I have lived the last 25 or so years of my life knowing that my freedoms, my liberties, my rights, are so fragile and they have been infringed many times. One day, they may even be completely taken away from me because of some frivolous reason, like my brown skin for example (God forbid). Every day has been frightening. I feel like a sword dangling over my neck, biding its time to finally cut me off -- far more so than most anyway. A life without love, a life without Seán, a life without dreams to work towards, a life with no graft and passion, is worse than death to me. And every day I run the real risk of losing everyone dear to me, because some pen-pusher thinks that I don't have the right to all these people I love.
Life is hard. There are no two ways about it. Only death can take you out of the hardship. But at that moment of death, what do you want to contemplate?

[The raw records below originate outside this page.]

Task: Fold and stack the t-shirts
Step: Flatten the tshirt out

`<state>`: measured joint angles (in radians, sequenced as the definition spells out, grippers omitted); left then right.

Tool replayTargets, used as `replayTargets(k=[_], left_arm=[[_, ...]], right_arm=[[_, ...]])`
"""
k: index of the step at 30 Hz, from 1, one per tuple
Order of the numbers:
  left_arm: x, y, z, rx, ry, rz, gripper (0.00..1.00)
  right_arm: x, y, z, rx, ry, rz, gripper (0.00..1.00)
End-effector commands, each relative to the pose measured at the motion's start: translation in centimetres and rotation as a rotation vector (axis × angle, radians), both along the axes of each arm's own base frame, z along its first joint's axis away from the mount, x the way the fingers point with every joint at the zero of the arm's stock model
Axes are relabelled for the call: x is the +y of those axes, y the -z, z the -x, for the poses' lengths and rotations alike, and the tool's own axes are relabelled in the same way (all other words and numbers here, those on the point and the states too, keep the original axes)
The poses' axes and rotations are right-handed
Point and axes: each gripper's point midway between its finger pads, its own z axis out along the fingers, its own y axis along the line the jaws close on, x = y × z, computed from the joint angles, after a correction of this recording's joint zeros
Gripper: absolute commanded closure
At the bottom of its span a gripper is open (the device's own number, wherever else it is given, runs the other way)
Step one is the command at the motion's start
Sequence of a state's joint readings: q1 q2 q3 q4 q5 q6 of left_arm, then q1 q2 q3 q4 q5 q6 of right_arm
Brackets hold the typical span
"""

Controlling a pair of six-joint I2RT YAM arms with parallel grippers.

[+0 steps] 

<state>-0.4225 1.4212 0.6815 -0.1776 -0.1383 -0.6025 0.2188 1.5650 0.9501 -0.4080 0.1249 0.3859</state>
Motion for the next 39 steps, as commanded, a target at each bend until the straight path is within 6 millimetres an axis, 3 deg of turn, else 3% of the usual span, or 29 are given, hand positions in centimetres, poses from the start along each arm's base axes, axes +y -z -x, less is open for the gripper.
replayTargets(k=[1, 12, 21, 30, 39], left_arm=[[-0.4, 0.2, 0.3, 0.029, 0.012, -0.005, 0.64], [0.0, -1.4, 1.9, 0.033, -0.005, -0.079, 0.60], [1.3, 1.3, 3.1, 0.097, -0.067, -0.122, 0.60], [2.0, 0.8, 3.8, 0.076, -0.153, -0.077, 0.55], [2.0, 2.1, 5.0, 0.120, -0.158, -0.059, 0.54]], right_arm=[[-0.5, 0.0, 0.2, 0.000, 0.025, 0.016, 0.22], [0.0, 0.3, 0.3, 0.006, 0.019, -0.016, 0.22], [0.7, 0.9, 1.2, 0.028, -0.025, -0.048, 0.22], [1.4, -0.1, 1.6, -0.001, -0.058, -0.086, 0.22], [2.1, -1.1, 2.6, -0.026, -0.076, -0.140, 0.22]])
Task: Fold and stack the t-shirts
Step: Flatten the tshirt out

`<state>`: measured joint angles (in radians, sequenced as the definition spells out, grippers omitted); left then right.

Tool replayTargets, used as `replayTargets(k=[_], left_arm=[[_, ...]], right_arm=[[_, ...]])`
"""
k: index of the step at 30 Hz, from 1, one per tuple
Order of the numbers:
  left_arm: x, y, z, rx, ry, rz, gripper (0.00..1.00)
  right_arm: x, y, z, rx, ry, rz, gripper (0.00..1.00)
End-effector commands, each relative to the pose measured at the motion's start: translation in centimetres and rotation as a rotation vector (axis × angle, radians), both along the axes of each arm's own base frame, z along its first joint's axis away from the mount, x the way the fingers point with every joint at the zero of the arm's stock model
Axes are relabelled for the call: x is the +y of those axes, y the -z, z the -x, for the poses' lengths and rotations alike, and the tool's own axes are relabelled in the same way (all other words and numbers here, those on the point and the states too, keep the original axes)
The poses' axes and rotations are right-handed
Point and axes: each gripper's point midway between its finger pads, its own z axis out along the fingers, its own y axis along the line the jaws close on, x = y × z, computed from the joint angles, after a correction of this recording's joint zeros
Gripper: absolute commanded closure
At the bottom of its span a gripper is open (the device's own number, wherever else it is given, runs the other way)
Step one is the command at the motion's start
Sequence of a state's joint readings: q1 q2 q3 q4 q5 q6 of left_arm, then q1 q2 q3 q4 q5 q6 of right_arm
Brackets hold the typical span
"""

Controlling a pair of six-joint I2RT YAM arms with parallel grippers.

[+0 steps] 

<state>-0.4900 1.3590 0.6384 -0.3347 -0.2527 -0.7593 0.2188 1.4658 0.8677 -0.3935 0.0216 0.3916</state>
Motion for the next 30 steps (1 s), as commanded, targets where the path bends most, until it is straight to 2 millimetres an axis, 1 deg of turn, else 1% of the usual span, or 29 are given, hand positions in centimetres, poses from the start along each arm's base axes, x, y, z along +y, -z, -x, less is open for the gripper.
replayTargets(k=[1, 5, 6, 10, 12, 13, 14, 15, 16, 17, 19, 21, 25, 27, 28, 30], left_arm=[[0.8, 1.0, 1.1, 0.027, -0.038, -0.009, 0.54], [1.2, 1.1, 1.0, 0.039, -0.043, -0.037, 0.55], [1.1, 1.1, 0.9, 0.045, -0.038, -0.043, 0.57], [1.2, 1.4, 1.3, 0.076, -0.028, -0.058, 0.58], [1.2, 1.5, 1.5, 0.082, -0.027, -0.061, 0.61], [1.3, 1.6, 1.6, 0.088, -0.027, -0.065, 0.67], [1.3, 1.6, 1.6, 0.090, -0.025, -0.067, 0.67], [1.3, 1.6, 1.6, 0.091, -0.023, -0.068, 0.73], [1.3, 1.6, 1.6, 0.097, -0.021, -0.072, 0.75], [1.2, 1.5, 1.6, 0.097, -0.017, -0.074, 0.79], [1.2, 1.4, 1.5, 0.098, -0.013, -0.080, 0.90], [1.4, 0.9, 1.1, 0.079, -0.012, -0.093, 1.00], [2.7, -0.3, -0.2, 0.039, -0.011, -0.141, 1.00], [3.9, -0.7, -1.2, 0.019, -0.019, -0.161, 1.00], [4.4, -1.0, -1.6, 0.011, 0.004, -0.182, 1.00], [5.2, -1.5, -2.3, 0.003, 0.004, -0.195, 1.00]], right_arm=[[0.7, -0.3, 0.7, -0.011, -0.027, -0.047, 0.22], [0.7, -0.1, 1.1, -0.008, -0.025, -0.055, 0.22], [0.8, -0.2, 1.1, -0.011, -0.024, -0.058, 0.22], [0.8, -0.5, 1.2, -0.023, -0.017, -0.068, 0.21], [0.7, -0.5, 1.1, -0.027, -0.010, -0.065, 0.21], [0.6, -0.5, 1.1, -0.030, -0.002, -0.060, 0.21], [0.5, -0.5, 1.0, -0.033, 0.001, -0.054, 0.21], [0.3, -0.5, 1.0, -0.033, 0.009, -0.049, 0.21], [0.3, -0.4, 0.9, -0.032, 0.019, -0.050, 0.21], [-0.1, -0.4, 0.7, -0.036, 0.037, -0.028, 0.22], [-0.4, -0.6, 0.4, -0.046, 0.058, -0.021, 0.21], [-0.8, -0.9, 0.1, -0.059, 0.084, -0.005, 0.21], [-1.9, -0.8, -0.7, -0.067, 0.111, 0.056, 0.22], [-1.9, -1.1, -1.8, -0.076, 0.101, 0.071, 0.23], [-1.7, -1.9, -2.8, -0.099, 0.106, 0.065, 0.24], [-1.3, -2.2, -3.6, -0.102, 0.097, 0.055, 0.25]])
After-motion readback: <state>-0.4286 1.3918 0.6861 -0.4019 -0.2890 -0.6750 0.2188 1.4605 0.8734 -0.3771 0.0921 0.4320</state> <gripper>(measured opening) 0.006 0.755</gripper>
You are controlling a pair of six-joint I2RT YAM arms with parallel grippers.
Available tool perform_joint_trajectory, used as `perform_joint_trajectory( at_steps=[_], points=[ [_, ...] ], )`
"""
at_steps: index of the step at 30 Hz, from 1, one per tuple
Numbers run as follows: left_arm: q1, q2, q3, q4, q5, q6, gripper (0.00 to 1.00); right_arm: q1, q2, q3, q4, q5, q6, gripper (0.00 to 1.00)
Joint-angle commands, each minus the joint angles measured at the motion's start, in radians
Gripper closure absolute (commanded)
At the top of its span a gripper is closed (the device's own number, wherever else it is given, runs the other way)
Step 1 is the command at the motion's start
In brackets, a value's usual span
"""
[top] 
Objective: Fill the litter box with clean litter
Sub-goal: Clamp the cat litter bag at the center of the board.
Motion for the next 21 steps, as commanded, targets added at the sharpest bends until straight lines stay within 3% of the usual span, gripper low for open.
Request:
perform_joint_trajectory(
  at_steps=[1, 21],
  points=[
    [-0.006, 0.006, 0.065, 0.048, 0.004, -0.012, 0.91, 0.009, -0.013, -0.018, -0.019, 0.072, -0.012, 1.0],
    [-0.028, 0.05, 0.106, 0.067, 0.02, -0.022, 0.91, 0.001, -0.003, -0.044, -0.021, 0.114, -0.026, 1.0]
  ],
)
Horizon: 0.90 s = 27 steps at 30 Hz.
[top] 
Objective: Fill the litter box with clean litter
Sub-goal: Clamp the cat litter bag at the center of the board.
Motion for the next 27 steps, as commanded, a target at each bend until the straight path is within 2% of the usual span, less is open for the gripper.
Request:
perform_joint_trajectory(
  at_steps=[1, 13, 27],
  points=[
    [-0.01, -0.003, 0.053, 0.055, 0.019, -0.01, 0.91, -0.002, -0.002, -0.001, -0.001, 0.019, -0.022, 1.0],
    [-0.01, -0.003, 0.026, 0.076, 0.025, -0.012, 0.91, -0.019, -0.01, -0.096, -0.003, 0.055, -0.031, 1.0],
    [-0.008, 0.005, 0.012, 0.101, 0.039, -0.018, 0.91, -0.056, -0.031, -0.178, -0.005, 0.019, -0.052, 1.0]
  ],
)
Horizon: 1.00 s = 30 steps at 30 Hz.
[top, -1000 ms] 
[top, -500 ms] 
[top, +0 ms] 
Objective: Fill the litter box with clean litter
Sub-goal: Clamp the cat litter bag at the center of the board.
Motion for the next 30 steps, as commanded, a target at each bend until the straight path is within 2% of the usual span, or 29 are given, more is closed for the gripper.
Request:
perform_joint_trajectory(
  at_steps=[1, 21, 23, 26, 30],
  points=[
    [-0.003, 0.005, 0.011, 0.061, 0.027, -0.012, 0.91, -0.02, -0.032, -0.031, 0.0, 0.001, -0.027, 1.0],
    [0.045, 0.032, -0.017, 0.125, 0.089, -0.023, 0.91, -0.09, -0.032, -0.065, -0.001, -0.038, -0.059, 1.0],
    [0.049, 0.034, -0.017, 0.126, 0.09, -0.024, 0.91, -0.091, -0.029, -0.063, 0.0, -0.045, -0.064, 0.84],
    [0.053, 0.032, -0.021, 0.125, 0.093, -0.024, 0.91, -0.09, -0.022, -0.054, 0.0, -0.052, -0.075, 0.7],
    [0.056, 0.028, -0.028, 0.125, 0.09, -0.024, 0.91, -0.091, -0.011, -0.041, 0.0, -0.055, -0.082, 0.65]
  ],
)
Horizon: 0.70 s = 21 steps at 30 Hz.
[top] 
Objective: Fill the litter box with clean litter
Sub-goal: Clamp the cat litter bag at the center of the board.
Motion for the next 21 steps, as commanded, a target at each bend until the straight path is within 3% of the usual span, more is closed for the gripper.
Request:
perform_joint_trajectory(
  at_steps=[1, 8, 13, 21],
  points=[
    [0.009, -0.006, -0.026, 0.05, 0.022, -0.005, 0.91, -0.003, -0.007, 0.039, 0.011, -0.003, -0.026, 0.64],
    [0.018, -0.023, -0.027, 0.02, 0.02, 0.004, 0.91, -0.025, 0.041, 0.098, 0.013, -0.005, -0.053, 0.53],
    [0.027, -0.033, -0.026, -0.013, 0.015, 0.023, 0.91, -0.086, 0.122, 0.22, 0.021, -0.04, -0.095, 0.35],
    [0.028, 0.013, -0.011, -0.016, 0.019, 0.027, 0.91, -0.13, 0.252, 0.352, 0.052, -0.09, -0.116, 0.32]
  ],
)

"I did my absolute best. I regret the mistakes I have made, but otherwise I am more than happy with the road I have taken, and I will not need to ponder about the road not taken -- because I have worked hard. And even if no one knows me or everyone abuses me to the point of death, what I have done cannot be taken away from me."
Or:
"Oh fuck, what if?"
Right now, I am doing my best to live, for myself and for Seán, if for no one else. But if I die, I hope to die with no regrets as to my intentions, and how I carried them out. I don't care if no human being on this planet right now is proud of me. It is only right that I desire to achieve more -- but if I cannot, then I should only be proud of what I have done to this point, whether it be finished work or otherwise.
ForgottenDawn
Keep it up, no matter what. That is your resolve, and it won't be nameless. Frankly, it already isn't. :)
We breathe legacies every day. Whether we choose to embrace them or not, in the end, it is only up to ourselves.